"I should
_like_ to be a lady; and inside of me, please God, I
_will_ be a lady; but I leave it to other people to call me
this or that. It matters little what any one is _called_."
"All right," returned George, a little cowed; "I don't mean to
contradict you. Only just tell me why a well-to-do tradesman
shouldn't be a gentleman as well as a small yeoman like Wardour."
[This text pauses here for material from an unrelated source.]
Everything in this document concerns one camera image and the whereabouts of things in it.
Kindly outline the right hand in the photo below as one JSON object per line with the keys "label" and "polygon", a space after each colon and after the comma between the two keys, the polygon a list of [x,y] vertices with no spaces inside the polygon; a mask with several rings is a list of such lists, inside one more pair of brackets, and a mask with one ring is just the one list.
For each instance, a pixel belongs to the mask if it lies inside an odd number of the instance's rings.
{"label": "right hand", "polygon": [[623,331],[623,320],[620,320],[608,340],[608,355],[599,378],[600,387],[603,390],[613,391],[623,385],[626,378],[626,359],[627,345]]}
"Why don't you say--as well as a squire, or an earl, or a duke?"
said Mary.
"There you are, chaffing me again! It's hard enough to have every
fool of a lawyer's clerk, or a doctor's boy, looking down upon a
fellow, and calling him a counter-jumper; but, upon my soul, it's
too bad when a girl in the same shop hasn't a civil word for him,
because he isn't what she counts a gentleman! Isn't my father a
gentleman? Answer me that, Mary."
It was one of George's few good things that he had a great
opinion of his father, though the grounds of it were hardly such
as to enable Mary to answer his appeal in a way he would have
counted satisfactory. She thought of her own father, and was
silent.
"Everything depends on what a man is in himself, George," she
answered. "Mr. Wardour would be a gentleman all the same if he
were a shopkeeper or a blacksmith."
"And shouldn't I be as good a gentleman as Mr. Wardour, if I had
been born with an old tumble-down house on my back, and a few
acres of land I could do with as I liked? Come, answer me that.